The Black Olympic Games?


As the closing ceremony drew to an end the London 2012 Games, for Black Britons and Black people around the world, especially in the tiny Caribbean island of Jamaica, this will be an Olympic Games that will last in the memory for generations.

The London 2012 Olympic Games will mean a lot of things to a lot of different people - and so they should. For example, 80,000 spectators spontaneously rose to their feet to applaud the Saudi Arabian female 800 metre athlete Sarah Attar, not because she did well, she came last, but rather because as a Saudi woman her greatest challenge was just being there to compete.

Her female team mate, Wojdan Shaherkan, was initially banned from the games for wearing the hijab; yet unwilling to be defeated they both found a way to comply with the rules whilst maintaining their religious dignity. Olympic supporters like nothing more than great acts of sporting bravery and this was certainly one.

On a more broader note, the 'greatest show on earth', never fails to disappoint. Skill, passion and drama of the highest order meant that we were glued to the screen watching sports that ordinarily we would never give the time of day to, including archery, weightlifting, table tennis, and perhaps the strangest looking of all events - the walking race.

And yet who could not feel compassion for Olga Kaniskina, the Russian female athlete who led the 20km race walk right up until the last few metres only to be over taken by her team mate. The enormity of what had occurred physically left her slumped to the ground heartbroken, crestfallen, she wept inconsolably.

Back home, team GB surpassed all expectations on every level. The amount of medals, the variety of sports, the gold standard, placed us above teams we rarely beat at any sport, much less the greatest showcase; the Olympic Games.

A key aspect of the Olympic spirit is it’s democratic and meritocratic values.

If you’re the fastest, jump the longest, the highest, throw the furthest, you win. Simple as that. Well not quite.

With so many different sports now on show at the Games some activities favour the privileged, the well heeled. The equestrian events stand out in particular, but there are others too including tennis, sailing, and rowing. We need to say at this point there's no question of diminishing the supreme efforts of those sporting individuals; the joy of success is no more than any other, the pain in defeat no less.

But it is the sports that truly resonant with the original Greek Olympiads that still have the power to be all consuming. Many of these events are the traditional track and field events, the gladiatorial contests, all of which to this day still rely more on natural born talent coupled with hard work than economic and social privilege.

Here Black Britain, the high altitude African nations, African Americans, and the Caribbeans excelled. In a world so shockingly unequal, unfair, skewed with a global narrative that has sought to collective deny the persistent privilege -this was our moment to shine. The African diaspora showed the world what it can do when the shackles of inequality are cut loose.

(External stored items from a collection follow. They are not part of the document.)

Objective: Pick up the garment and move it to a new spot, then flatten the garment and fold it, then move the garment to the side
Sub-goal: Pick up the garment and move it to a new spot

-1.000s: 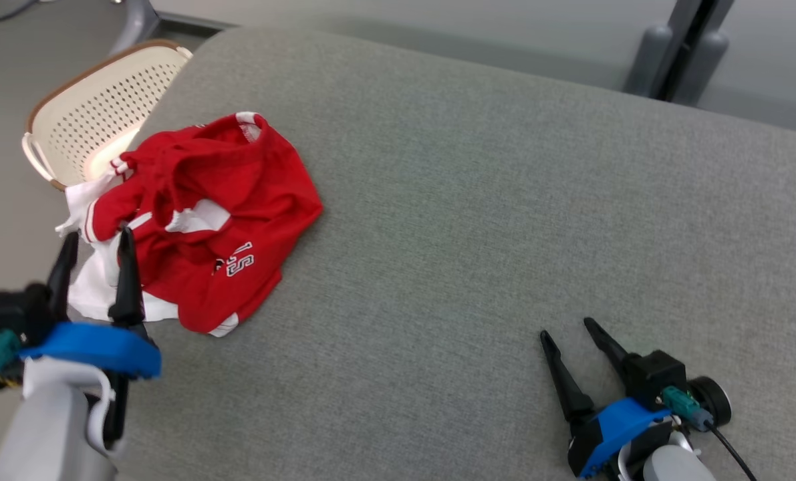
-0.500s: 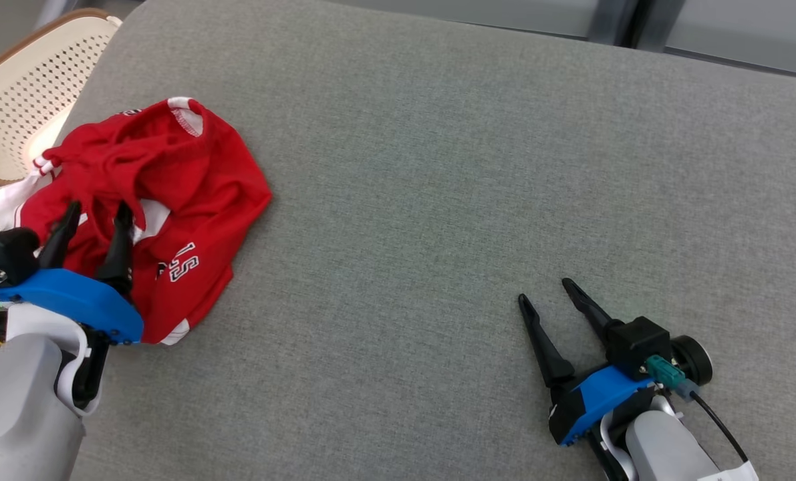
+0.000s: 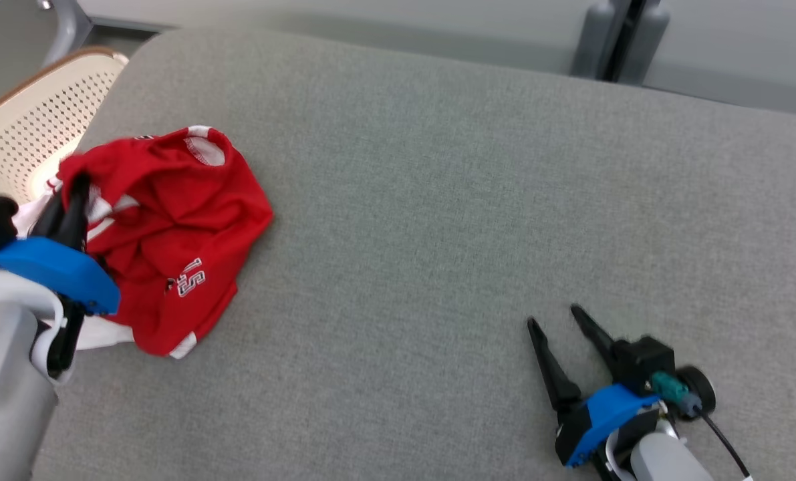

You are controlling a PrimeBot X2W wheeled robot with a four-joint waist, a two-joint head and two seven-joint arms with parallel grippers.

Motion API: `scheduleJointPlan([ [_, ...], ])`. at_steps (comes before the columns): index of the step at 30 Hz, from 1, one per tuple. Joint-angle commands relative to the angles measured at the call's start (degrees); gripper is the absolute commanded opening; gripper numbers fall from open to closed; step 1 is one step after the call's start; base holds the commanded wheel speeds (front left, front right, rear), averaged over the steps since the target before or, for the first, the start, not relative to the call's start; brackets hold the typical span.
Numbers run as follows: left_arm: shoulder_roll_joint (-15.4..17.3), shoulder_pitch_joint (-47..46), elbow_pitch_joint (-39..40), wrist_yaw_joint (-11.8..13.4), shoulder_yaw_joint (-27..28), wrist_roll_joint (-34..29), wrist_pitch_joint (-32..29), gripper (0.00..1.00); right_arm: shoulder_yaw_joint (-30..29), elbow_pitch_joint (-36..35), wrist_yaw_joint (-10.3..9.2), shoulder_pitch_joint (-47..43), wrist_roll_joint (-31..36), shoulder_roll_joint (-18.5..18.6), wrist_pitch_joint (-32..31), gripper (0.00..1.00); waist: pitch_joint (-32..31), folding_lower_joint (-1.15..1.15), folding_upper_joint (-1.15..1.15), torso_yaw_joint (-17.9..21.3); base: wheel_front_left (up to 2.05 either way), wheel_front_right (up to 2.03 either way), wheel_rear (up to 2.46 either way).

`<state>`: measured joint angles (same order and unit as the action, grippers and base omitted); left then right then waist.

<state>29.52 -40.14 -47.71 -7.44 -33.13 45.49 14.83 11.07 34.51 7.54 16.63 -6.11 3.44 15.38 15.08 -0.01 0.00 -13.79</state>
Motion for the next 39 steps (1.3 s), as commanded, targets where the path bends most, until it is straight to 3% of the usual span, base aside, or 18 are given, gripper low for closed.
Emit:
scheduleJointPlan([
  [1, 0.6, -1.6, 1.5, -0.1, 0.6, -1.2, 0.4, 0.0, -0.2, 1.0, -0.09, -2.0, -0.6, 0.3, -0.4, 1.0, -1.8, 0.01, 0.0, 1.0, 0.0, 0.0, 0.0],
  [8, 1.4, -3.7, 14.8, 0.1, 5.0, -10.4, 0.4, 0.0, 0.3, 0.4, -0.06, -4.9, -3.0, -0.4, -0.2, 1.0, -8.3, 0.01, 0.0, 4.9, 0.0, 0.0, 0.0],
  [17, -1.4, -1.5, 25.3, 0.2, 3.6, -13.3, 0.4, 0.0, 3.1, -0.7, -0.06, -7.7, -6.0, -0.5, -0.2, 1.0, -12.6, 0.01, 0.0, 18.0, 0.0, 0.0, 0.0],
  [27, -9.9, 1.9, 27.6, 0.3, -1.4, -11.6, 0.4, 0.0, 3.8, -1.6, -0.05, -8.7, -7.2, -0.5, -0.2, 1.0, -12.0, 0.01, 0.0, 32.8, 0.0, 0.0, 0.0],
  [33, -14.1, 5.5, 25.5, 0.1, -4.0, -11.8, 0.4, 0.03, 3.6, -2.1, -0.05, -9.2, -7.6, -0.5, -0.2, 1.0, -11.3, 0.01, 0.0, 35.2, 0.0, 0.0, 0.0],
  [35, -16.1, 8.3, 22.5, 0.0, -5.3, -12.0, 0.4, 1.0, 3.5, -2.3, -0.05, -9.1, -7.8, -0.5, -0.2, 1.0, -11.1, 0.01, 0.0, 35.1, 0.0, 0.0, 0.0],
  [39, -17.7, 11.3, 19.9, -0.1, -5.6, -12.3, 0.4, 1.0, 3.7, -2.3, -0.05, -9.0, -8.0, -0.5, -0.2, 1.0, -11.0, 0.01, 0.0, 33.7, 0.0, 0.0, 0.0],
])
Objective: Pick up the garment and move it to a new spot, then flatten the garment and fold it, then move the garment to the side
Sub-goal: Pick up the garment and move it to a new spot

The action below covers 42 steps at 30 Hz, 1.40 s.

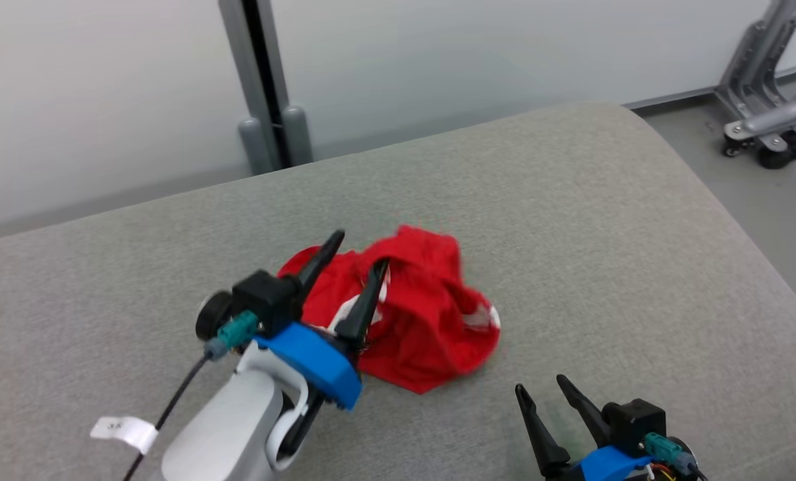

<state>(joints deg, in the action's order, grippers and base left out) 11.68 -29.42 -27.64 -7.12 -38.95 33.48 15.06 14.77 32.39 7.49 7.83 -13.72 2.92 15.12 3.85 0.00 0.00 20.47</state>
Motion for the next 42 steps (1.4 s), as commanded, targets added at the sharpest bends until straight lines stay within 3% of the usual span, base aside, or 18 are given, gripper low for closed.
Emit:
scheduleJointPlan([
  [1, -0.3, 1.6, -1.0, -0.4, 0.4, -0.4, 0.2, 1.0, 0.0, -0.2, 0.0, -0.1, -0.3, 0.0, 0.0, 1.0, 0.1, 0.0, 0.0, -1.2, 0.0, 0.0, 0.0],
  [16, -0.5, 18.5, -2.9, -0.4, 7.6, -3.2, 0.2, 1.0, -0.3, 0.6, 0.0, -1.3, 0.0, 0.1, 0.0, 1.0, -2.9, 0.0, 0.0, -13.1, 0.0, 0.0, 0.0],
  [21, -1.1, 22.2, -1.7, -0.4, 12.8, -4.1, 0.2, 1.0, -0.8, 0.4, 0.0, -1.3, 0.3, 0.1, 0.0, 1.0, -3.5, 0.0, 0.0, -15.9, 0.0, 0.0, 0.0],
  [29, -4.6, 28.9, 1.6, -0.4, 23.1, -9.2, 0.2, 1.0, -1.5, 0.0, 0.0, -2.3, 0.3, 0.1, 0.0, 1.0, -4.5, 0.0, 0.0, -18.1, 0.0, 0.0, 0.0],
  [36, -5.9, 31.1, 2.5, -0.4, 24.7, -11.8, 0.2, 1.0, -2.8, -0.2, 0.0, -2.4, 1.3, 0.1, 0.0, 1.0, -4.6, 0.0, 0.0, -18.8, 0.0, 0.0, 0.0],
  [42, -6.4, 30.2, 2.4, -0.4, 24.0, -12.3, 0.2, 1.0, -7.6, 1.1, 0.0, -1.8, 5.6, 0.0, 0.0, 1.0, -3.9, 0.0, 0.0, -19.7, 0.0, 0.0, 0.0],
])
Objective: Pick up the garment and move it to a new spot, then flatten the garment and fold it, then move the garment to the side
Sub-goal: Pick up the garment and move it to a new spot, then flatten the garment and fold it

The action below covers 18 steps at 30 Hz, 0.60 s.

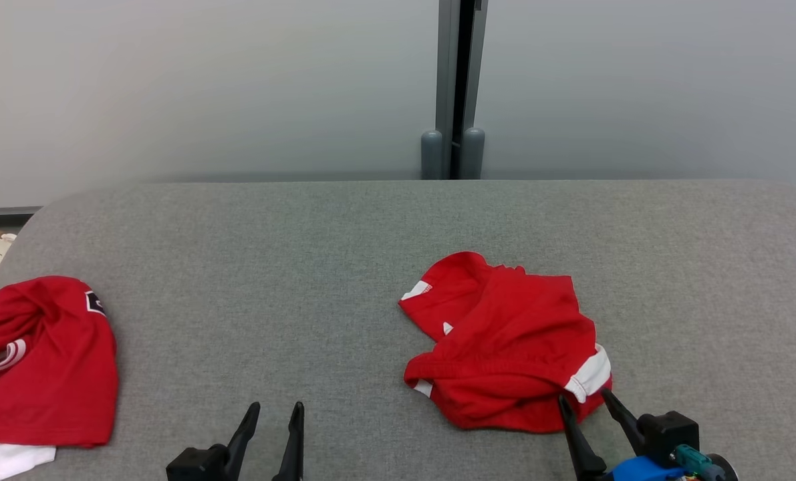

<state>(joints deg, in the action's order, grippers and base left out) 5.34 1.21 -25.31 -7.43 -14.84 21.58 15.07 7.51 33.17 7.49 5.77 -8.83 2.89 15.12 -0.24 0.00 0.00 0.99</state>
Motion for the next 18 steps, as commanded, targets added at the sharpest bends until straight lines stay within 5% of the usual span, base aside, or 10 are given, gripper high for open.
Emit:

For me there were too many moving moments to recount but three stood out: First; being in the stadium to watch Usain Bolt. I took my son and we sneakily side tracked the officials to find two empty seats at the front of the track. I was tempted, like most to look through the lens of my camera and try and get that one special picture.

In the end I thought I want to see with my own eyes the greatest sprinter that ever lived. Nothing can prepare you for watching this most majestic athlete take the 200 metre bend. It’s no exaggeration to think he’s super human. Second, was Mo Farah’s Mo-Bot gesture after winning his first goal medal: right there cloaked around the Union flag and the place to which he now calls home, he wanted the world to know, that ‘this is who I am’.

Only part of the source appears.